WHAT YOU HAVE TO DO
Images excepted, the data below must be repeated exactly.
PROVIDED MATERIAL Start Marker
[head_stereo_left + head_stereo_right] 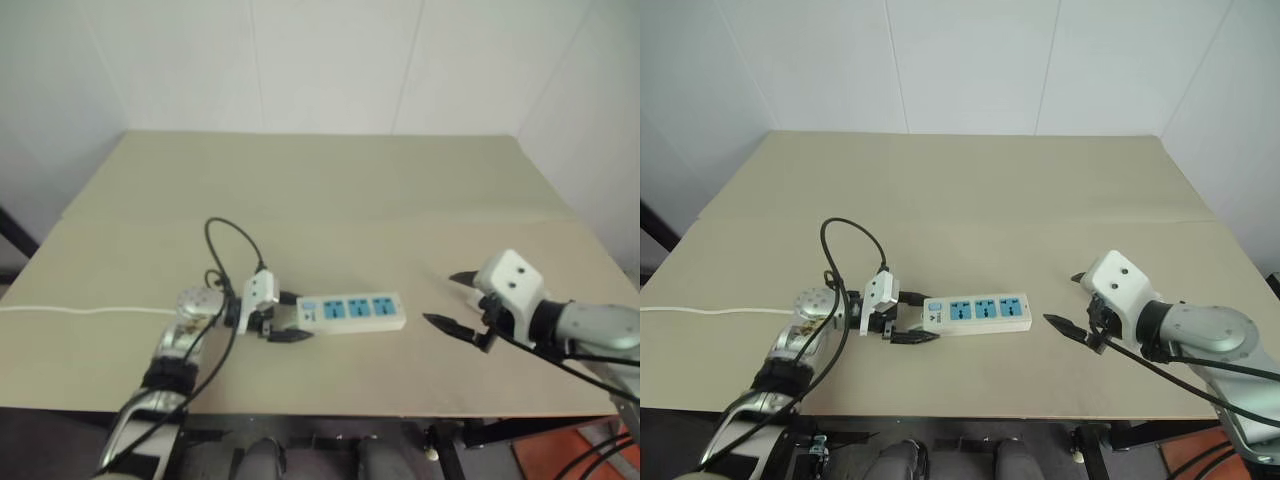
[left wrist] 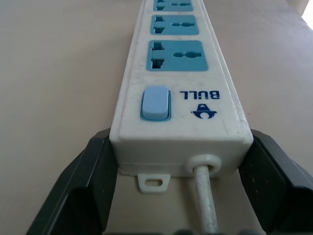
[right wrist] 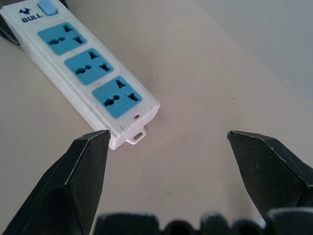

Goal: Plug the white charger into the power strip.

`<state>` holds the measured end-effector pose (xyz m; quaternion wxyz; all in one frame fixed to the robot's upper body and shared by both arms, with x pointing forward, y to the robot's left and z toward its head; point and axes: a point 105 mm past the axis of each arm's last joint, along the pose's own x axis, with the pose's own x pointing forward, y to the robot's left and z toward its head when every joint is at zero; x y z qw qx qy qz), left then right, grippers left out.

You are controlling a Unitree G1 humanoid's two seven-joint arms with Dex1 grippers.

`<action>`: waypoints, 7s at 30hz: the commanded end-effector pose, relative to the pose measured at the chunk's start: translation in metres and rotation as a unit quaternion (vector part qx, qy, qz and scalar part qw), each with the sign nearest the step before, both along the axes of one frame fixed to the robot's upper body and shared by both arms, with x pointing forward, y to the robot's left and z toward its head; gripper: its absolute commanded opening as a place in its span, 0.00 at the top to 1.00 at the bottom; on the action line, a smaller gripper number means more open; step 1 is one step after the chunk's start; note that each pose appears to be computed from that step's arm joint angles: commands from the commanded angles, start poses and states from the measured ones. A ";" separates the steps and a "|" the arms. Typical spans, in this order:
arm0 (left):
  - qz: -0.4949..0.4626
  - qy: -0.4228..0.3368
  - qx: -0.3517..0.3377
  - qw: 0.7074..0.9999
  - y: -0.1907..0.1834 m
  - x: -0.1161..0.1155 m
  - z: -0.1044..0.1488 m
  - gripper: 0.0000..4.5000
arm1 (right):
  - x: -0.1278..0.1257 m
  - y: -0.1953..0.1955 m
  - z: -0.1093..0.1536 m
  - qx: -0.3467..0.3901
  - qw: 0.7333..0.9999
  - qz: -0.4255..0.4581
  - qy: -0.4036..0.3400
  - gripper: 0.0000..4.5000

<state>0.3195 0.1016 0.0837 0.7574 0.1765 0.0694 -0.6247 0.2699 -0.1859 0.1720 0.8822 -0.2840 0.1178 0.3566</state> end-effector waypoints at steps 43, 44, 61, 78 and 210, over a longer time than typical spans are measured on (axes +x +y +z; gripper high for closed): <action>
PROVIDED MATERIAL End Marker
TASK OUTPUT
[head_stereo_left + head_stereo_right] 
[left wrist] 
[right wrist] 

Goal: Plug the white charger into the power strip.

`<state>` holds the measured end-effector pose (xyz m; quaternion wxyz; all in one frame fixed to the robot's upper body and shared by both arms, with x pointing forward, y to the robot's left and z toward its head; point and axes: a point 105 mm past the axis of each arm's last joint, along the pose's own x axis, with the pose's own x pointing forward, y to the robot's left and z toward its head when every joint is at zero; x y z qw qx qy qz), left then right, grippers left out.

You are controlling a Unitree G1 humanoid's two seven-joint arms with Dex1 grippers.

`<action>`: waypoints, 7s at 30hz: the commanded end-effector pose, relative to the pose measured at the chunk's start: translation in metres and rotation as a unit quaternion (vector part qx, qy, qz and scalar part qw), each with the sign nearest the step before, both along the axes of one frame fixed to the robot's upper body and shared by both arms, with x pointing forward, y to the robot's left and z toward its head; gripper: its absolute commanded opening as a place in its span, 0.00 at the top to 1.00 at the bottom; on the action line, a smaller gripper number means more open; step 1 is one step after the chunk's start; note that each pose appears to be computed from that step's arm joint angles: commands from the commanded angles, start poses and states from the measured ones. A ";" separates the steps and a "|" the arms. Typical spans, in this order:
arm0 (left):
  - qz: -0.4949..0.4626
  - qy: -0.4228..0.3368
  - qx: -0.3517..0.3377
  - qw: 0.7074..0.9999
  - y: -0.1907..0.1834 m
  - x: -0.1161..0.1155 m
  - z: -0.1044..0.1488 m
  - gripper: 0.0000..4.5000
arm1 (right):
  - x: -0.1278..0.1257 m
  - y: -0.1953..0.1955 m
  - z: -0.1093..0.1536 m
  - qx: -0.3467..0.3901
  - qw: 0.7333..0.9999
  - qz: -0.4255..0.4581
  - qy: -0.4036..0.3400
  - gripper: 0.0000..4.5000

<state>0.3195 0.1016 0.0837 0.7574 0.1765 0.0694 -0.6247 0.2699 -0.1859 0.1720 0.8822 -0.2840 0.1178 0.3566</state> end-effector waypoints at steps 43, 44, 61, 78 and 210, over a longer time than typical spans are measured on (axes +x +y +z; gripper high for closed): <action>

That wraps up the exercise.